» EXERCISE:
Within the records below is a range that opens at the line with "Report one or more dots on the clear" and closes at the line with "Report one or more dots on the right gripper right". Return that range word for word, both ends included, and only that range.

» DATA EXCERPTS:
______

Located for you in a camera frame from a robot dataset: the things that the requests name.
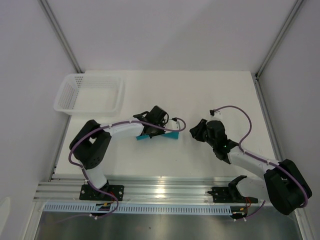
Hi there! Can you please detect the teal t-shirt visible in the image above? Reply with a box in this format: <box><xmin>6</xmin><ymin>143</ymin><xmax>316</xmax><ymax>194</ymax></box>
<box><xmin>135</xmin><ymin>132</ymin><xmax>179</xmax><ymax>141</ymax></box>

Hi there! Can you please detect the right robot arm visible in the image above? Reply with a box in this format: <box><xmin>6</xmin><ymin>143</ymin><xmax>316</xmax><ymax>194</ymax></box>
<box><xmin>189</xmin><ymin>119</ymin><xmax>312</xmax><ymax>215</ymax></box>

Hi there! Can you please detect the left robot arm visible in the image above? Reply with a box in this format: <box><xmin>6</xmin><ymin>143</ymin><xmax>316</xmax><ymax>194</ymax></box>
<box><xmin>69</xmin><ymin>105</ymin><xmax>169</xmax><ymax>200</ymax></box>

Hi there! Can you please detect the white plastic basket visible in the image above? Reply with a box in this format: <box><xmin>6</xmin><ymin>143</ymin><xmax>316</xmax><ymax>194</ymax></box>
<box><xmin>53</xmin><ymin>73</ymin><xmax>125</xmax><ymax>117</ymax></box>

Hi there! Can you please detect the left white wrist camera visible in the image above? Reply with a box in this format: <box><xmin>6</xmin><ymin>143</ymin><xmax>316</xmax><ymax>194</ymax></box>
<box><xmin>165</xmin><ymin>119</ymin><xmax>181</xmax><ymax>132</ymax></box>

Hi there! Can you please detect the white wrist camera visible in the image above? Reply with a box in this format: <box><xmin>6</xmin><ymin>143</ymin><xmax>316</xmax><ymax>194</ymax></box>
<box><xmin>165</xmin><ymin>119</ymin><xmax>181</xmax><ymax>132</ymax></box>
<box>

______

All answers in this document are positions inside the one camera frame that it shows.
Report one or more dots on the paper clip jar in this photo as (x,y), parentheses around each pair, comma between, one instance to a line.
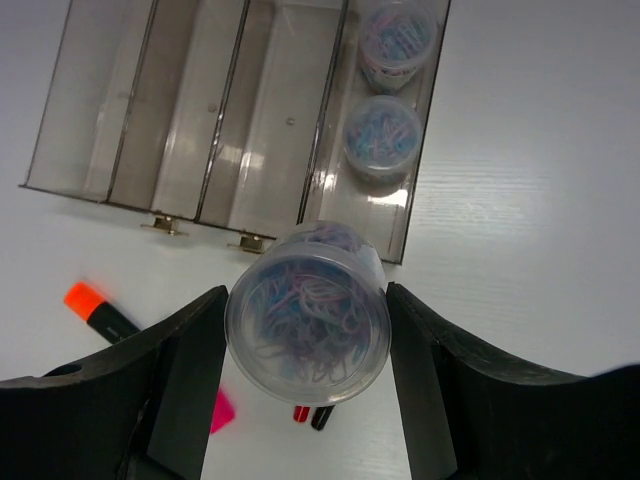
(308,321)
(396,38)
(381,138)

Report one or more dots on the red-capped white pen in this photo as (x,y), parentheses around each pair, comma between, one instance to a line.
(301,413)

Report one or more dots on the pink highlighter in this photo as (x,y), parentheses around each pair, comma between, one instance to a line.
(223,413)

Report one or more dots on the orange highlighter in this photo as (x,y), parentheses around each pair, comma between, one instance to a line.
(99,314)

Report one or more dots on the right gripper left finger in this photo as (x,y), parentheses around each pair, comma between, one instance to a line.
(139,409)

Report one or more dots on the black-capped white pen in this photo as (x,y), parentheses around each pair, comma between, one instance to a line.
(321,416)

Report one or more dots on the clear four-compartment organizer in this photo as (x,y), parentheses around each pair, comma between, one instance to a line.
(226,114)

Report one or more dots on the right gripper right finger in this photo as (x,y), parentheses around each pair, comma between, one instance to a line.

______

» SOLUTION TO THIS TASK:
Report one or more dots on the clear four-compartment organizer in this photo as (x,y), parentheses around each pair, comma between, one instance to a line.
(226,114)

Report one or more dots on the right gripper right finger in this photo as (x,y), parentheses around each pair, comma between, one instance to a line.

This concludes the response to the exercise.